La Monnaie, mystérieuse inconnue ?

Un événement qui prend la monnaie comme sujet est assez rare. A Mazamet, ce 9 mars dernier, la sortie d’un livre « Les secrets de la monnaie » a été pris comme prétexte par les socialistes locaux pour organiser un débat sur « Changer la monnaie pour changer le monde », rien de moins. En tant que libéral, face à la cuisine monétaire de nos sociales-démocraties, je salue l’intérêt apporté à ce sujet difficile et central à la société humaine. Voilà donc une grande et intéressante ambition issue de notre région ! Hélas, sans juger l’événement mazamétain ni le livre, constatons que ces débats sombrent dans les travers les plus communs en la matière. Accordons-leur qu’ils aboutissent sur de bonnes questions – celles pour lesquelles tout libéral apporte les seules réponses depuis toujours.

Ainsi un tel débat commence souvent bien en rappelant que la monnaie est « l’instrument commun et universel des échanges ». En effet, instrument social, la monnaie n’a d’autre fonction que de faciliter les échanges commerciaux et se doit de conserver la valeur ainsi transférée pour de futurs échanges.

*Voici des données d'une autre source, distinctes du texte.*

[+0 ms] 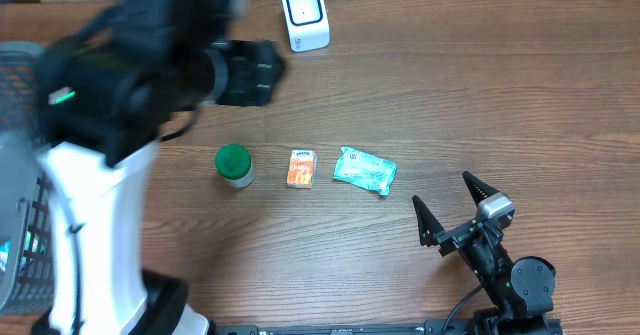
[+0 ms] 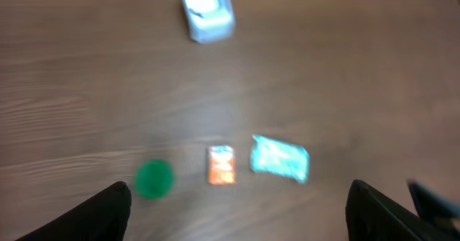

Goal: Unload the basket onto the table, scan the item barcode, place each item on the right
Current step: 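Move the left gripper back into the basket toward the small Kleenex pack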

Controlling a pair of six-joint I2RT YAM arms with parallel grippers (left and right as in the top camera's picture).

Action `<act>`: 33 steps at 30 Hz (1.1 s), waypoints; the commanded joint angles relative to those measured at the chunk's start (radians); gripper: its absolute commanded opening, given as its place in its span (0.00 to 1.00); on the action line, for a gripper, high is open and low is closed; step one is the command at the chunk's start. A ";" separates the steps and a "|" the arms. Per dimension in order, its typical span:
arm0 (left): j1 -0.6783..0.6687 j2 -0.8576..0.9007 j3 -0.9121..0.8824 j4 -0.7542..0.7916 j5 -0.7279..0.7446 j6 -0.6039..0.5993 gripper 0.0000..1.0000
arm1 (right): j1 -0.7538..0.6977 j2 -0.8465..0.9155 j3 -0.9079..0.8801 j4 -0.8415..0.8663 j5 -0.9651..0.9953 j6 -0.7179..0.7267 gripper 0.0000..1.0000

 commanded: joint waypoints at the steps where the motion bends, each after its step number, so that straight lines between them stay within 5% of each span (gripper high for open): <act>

Mais très vite, on assiste au dérapage avec « l’accès libre et équitable » à la monnaie comme « indispensable au progrès et à la prospérité ». Or il existe deux types de monnaies.

Les monnaies métalliques (or, argent…) n’ont jamais posé de question d’équité. Leur reconnaissance par le marché, à l’abri des manipulations politiques, suffisait à assurer leur caractère éthique. Mais la monnaie contemporaine n’est plus une monnaie marchande. Arme politicienne, sa dématérialisation sur du papier sans valeur intrinsèque permet à ceux qui s’arrogent le pouvoir d’en produire à l’envi. Si l’euro pose ainsi question en matière d’éthique, aucune monnaie ne pose de problème d’accès. On en a ou pas, selon sa capacité à valoriser son activité. Où est le problème ? De plus, ce n’est pas la monnaie qui fait le progrès, surtout quand il est constaté qu’elle ne vaut plus rien ! Même l’accès au crédit n’est pas une question de monnaie, mais d’investissement.

Les âmes bien-pensantes estiment que « les conditions d’accès à la monnaie sont fondamentale … pour l’accomplissement de la démocratie ». Totalement démagogique, car si une monnaie en général suscite plutôt la convoitise des hommes politiques, l’or, par exemple, n’a aucune « condition d’accès autre que l’échange » et est dénué de tout pouvoir politique. Pour l’euro, c’est différent : la monnaie est créée à discrétion par les banquiers, qui en disposent avant tous les autres citoyens. Le montant en euro sur le papier ne reflète absolument pas la valeur réelle du papier que vous avez entre les mains. Hautement immoral et arbitraire, ce n’est qu’une belle escroquerie.

Souvent, les auditeurs entendent un message fort comme : « Espérer obtenir une société libre et respectueuse du droit des personnes avec un système monétaire qui viole ces principes est une utopie ». Cette phrase résume parfaitement le problème du système monétaire mondial et ses enjeux sociétaux. Là où c’est comique, c’est que les valeurs de « société libre » et de « droit des personnes » sont des valeurs libérales bafouées régulièrement par les sociales-démocraties.

En conclusion, vous entendrez « qu’il est nécessaire de proposer des solutions alternatives concrètes ». Mais rien de concret ne surgira de ce type de débat. Or le libéral a compris et expliqué depuis longtemps le rôle des mécanismes monétaires. Les vraies solutions pour une économie saine sont tout aussi connues : elles s’appellent libéralisation de la monnaie, abandon de toute banque centrale et retour à une contre-valeur métal marchandise comme monnaie universelle. Le retour à la liberté est la seule condition d’une société libre et respectueuse du droit des personnes. Mais les socialistes et sociaux-démocrates en sont bien incapables, pour le plus grand malheur des peuples.